If it is a Republican President, it is a wonderful opportunity for Democrats to excoriate the Republican President. If it is a Democratic President, it is a wonderful opportunity for Republicans to excoriate the wasteful practices of the Democratic administration, and it is just too attractive a target to pass it up. It is a rain dance that is going to go on. The reality is this is all about prior commitments. This isn’t about the future; it is about the past. We’re already on the hook for this stuff, these obligations.

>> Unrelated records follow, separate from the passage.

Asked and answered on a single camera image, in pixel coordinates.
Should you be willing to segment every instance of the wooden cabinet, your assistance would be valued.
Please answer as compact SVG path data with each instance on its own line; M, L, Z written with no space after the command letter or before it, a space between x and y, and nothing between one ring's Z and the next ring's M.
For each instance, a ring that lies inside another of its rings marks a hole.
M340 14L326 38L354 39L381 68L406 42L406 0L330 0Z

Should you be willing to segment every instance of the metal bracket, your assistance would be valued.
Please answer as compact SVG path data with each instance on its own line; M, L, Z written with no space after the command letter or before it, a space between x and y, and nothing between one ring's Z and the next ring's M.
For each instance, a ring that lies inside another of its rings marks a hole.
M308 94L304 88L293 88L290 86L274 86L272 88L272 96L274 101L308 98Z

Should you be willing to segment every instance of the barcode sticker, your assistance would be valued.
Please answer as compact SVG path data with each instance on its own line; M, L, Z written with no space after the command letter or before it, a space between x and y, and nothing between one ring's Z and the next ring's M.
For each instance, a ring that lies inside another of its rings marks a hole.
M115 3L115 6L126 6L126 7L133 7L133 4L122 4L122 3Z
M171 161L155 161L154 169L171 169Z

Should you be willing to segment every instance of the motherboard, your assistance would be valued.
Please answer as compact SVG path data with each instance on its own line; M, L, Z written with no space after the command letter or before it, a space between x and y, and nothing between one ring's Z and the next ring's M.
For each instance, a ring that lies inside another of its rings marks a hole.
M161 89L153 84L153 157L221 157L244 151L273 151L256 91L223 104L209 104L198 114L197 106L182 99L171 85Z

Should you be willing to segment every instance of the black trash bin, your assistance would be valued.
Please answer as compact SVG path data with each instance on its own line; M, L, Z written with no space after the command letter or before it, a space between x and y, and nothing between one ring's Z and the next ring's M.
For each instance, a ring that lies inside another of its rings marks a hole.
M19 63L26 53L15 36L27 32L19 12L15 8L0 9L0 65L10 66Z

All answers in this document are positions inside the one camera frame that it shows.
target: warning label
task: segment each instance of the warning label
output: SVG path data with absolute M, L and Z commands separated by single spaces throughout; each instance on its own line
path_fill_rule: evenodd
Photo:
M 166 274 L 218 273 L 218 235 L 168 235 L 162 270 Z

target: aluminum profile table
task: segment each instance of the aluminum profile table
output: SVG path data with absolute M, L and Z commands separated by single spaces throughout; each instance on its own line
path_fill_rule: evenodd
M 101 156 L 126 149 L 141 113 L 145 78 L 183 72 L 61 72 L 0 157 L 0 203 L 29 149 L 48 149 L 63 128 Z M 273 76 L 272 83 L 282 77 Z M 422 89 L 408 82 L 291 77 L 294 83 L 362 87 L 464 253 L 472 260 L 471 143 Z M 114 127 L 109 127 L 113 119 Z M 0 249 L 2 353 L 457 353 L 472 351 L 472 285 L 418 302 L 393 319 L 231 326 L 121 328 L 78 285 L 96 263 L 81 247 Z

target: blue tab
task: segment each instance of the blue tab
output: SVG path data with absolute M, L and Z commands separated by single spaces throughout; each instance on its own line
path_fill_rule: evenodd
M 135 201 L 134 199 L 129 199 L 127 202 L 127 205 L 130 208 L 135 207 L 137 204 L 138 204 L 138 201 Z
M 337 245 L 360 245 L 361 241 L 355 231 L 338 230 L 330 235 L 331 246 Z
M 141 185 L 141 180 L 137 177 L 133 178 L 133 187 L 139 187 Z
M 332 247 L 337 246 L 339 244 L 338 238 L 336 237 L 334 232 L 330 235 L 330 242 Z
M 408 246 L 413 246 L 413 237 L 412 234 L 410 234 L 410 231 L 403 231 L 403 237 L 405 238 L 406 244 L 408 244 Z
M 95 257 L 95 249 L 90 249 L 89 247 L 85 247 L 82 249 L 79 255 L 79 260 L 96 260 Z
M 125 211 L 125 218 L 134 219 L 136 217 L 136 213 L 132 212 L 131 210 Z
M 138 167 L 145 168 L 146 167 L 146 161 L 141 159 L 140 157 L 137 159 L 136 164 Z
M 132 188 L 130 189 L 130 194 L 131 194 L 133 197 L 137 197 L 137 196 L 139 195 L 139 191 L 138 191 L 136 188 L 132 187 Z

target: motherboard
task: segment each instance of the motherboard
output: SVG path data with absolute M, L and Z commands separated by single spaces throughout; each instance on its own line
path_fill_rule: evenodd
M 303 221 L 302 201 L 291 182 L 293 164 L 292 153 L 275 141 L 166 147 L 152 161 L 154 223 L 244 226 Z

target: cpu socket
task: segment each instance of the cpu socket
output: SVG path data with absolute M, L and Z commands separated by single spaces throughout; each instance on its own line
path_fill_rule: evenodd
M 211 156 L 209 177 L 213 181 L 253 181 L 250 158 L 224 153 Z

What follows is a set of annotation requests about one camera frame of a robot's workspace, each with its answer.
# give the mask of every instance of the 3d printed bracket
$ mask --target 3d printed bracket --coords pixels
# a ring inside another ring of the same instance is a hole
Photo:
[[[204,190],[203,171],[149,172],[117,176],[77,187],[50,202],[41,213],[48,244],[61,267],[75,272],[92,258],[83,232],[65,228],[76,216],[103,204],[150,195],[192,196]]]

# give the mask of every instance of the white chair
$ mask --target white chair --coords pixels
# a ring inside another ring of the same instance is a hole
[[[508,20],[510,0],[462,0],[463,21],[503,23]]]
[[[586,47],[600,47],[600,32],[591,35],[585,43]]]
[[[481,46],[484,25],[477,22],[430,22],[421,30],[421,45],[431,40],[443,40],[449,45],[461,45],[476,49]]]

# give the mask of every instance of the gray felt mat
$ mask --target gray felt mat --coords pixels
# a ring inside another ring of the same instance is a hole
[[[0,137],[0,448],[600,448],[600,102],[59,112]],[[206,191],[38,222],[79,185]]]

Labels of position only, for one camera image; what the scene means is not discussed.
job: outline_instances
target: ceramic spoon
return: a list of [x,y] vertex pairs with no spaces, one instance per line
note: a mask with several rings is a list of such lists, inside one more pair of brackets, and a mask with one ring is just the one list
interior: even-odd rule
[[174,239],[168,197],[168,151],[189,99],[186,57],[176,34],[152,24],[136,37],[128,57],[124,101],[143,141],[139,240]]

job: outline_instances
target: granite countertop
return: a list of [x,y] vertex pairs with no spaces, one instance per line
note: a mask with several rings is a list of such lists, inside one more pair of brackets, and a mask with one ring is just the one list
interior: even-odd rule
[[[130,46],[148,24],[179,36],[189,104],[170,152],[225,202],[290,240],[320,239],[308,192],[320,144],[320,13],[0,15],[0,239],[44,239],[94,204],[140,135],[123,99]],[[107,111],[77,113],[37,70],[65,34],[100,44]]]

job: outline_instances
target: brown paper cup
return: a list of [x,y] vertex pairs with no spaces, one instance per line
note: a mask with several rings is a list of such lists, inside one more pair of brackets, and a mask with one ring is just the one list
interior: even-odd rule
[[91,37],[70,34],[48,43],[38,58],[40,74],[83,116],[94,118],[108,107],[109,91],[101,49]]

So in the end the Treasury Secretary will go up to the Members who are Republican or Democrat and remind them that ever since Alexander Hamilton, the cornerstone of America’s prosperity and standing in the world is the full faith and credit of the United States. We cannot lose that. Then they’ll say, “Well, you can—It can take us another month or two with your fiscal legerdemain that you have up there.” You say, “It has run out; it has run its course. We’ve moved the money from this fund to that fund. We can’t move any more.” In the end, always up until now, and I hope it always prevails, despite the Sturm und Drang, cooler heads prevail and the budget ceiling gets raised. It really is unthinkable to ever not do that. It is really unthinkable to forfeit one of the most valuable assets the United States has, this full faith and credit.

Riley

Chris, are you finding anything?

Smith

No, we’re good.

Riley

I always say at this juncture that we never completely exhaust all the possible topics, but we do a pretty good job of exhausting the person we’re interviewing. This has been a real privilege for us. Thank you.